Monday, July 24, 2006

Specter: Surveillance We Can Live With Specter: Surveillance We Can Live With

Arlen Specter, chair of the Senate Judiciary Committee, and one of the fierest Republican critics of the NSA international surveilance program in the Senate, in a WaPo article: Surveillance We Can Live With defends the proposed changes to FISA. He first talks about the agreement to put the program up for review with the NSA court. But he also outlines some of the modernizations of the almost 30 year old act.
[The bill would] also modernizes FISA in important ways, giving the president added flexibility in protecting the country. The bill extends from three days to seven the time, in emergency situations, that the government can conduct surveillance without the court's permission. It permits the attorney general to delegate his authority to seek emergency warrants to subordinate officials.

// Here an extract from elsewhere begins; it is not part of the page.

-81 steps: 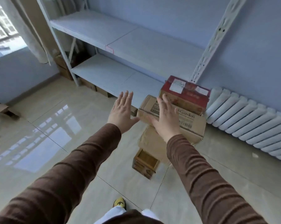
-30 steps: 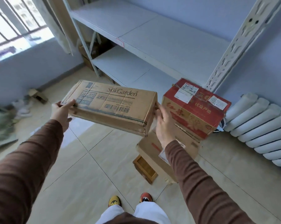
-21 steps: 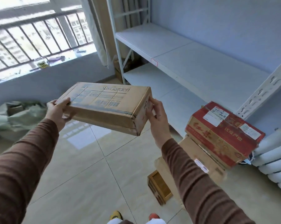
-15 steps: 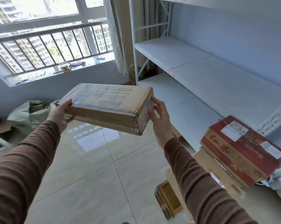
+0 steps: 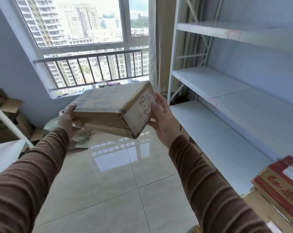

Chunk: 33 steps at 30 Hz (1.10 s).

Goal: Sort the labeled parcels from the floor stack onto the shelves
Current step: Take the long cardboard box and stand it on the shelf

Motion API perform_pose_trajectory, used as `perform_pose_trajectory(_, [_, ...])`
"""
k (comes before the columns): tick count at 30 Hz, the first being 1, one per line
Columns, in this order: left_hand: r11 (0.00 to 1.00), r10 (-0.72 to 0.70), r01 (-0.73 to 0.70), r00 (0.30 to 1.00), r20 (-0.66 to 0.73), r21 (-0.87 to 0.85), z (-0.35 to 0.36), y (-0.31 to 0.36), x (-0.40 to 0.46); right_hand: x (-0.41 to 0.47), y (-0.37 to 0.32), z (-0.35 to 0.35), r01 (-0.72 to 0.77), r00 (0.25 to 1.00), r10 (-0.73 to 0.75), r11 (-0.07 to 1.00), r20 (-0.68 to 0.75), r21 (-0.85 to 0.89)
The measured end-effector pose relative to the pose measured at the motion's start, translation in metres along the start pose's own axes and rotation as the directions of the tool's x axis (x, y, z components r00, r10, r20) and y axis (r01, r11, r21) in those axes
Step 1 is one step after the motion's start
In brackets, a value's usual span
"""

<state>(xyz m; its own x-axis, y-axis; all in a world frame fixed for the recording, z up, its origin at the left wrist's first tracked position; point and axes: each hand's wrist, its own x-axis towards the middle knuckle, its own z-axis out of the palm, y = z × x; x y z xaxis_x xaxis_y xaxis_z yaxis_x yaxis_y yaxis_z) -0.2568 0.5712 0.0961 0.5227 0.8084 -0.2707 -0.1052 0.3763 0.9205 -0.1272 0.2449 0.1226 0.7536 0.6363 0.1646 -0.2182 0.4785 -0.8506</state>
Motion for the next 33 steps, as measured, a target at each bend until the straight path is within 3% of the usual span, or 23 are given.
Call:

And it exempts from FISA's jurisdiction communications between two persons overseas that gets routed through domestic servers. The bill would also transfer the various lawsuits challenging the program to the FISC for consideration under its secure procedures.
This is preeminently reasonable. My position all along has been that the reason that the much needed program is putatively illegal under FISA is that that law is totally outmoded (as I have pointed out previously, including in a recent blog article below). And the proposed bill provides almost all of what I would like to see, modernizing the law, without gutting it.